WORK ITEM
Give the data again exactly, stopping after the "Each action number" line.
(DATA SHOWN)
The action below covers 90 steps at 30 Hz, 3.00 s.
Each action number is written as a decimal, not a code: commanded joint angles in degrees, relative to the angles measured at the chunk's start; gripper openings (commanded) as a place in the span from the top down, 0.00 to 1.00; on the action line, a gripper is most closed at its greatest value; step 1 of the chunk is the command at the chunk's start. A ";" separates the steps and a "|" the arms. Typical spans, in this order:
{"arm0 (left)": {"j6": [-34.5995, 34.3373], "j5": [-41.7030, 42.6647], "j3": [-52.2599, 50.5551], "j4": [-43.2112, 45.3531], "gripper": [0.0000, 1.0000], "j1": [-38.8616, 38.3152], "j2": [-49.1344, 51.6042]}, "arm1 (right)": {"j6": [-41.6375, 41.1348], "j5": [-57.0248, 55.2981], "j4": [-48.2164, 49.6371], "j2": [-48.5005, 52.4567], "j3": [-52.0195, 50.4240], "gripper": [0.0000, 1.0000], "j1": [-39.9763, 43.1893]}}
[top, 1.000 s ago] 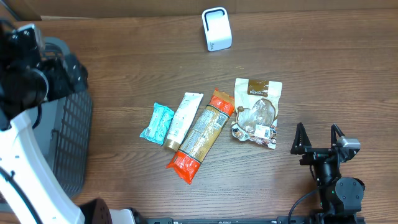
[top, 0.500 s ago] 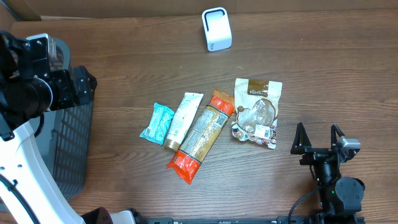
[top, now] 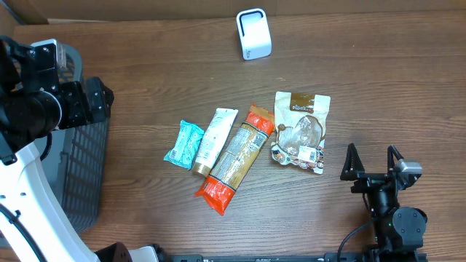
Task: Scan the item barcode
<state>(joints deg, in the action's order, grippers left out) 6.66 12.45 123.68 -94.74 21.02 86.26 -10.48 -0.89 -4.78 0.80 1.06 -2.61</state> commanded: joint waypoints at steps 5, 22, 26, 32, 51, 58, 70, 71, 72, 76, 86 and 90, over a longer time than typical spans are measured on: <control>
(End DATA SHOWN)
TASK RESPONSE
The action below covers 90 steps at 30 Hz, 3.00 s.
Each action number is written as a decimal, not a code: commanded joint angles in degrees, relative to the angles measured at the chunk's start; gripper openings (commanded) as a place in the span from the top down, 0.00 to 1.00; on the action line, a gripper is most closed at its greatest value; step 1 of the chunk is the command at the chunk's start. A ";" separates the steps and a "|" the arms. Typical spans, in this order:

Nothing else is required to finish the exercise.